The “Muzzuni” festival is a festival of ancient tradition, which can be traced back to the Hellenic civilization, a legacy of an ancient propitiatory rite for the fertility of the land linked to the peasant world. It was originally celebrated on June 21 for the summer solstice, the brightest day of the year. With the advent of Christianity, it was moved to June 24, dedicated to St. John the Baptist, a beheaded martyr. Since then, pagan and Christian elements have been mixed in this ritual that has been repeated for centuries.

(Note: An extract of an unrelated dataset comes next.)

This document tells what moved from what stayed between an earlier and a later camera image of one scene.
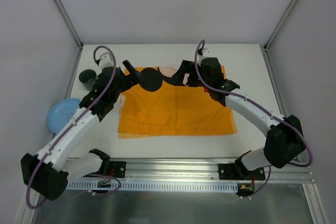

But why is it called “Muzzuni”? The dialect term refers to a jug without a neck (severed) covered with a silk scarf and adorned with gold belonging to the families of the neighborhood, from the top of which come out stalks of barley and wheat sprouted in the dark, lavender, carnations and ears of wheat already ripened. At dusk, the preparatory phase of the festival begins, whose protagonists are exclusively women. “U Muzzuni” is first carried in procession through the narrow streets of the neighborhoods of the village of Alcara Li Fusi amidst folk songs and dances. Then, it is welcomed on the previously decorated altars around which the so-called “pizzare” are spread, typical carpets woven with the ancient pedal loom using scraps of fabric. Carpets that are also proudly displayed on balconies, on the walls of houses and along the streets. The festival is a hymn to the luxuriance of nature, to love and youth, “a living document of our human and cultural roots”, wrote the anthropologist Antonino Buttitta.
In front of the “Muzzuni” even today, the “Rite of the comparative” is renewed, thanks to which old friendships are strengthened and new ones are intertwined. This festival has managed to survive to the present day thanks to the community of Alcaresi who have been able to perpetuate this ancient rite of pagan religiosity, a source of promise, fertility and abundance.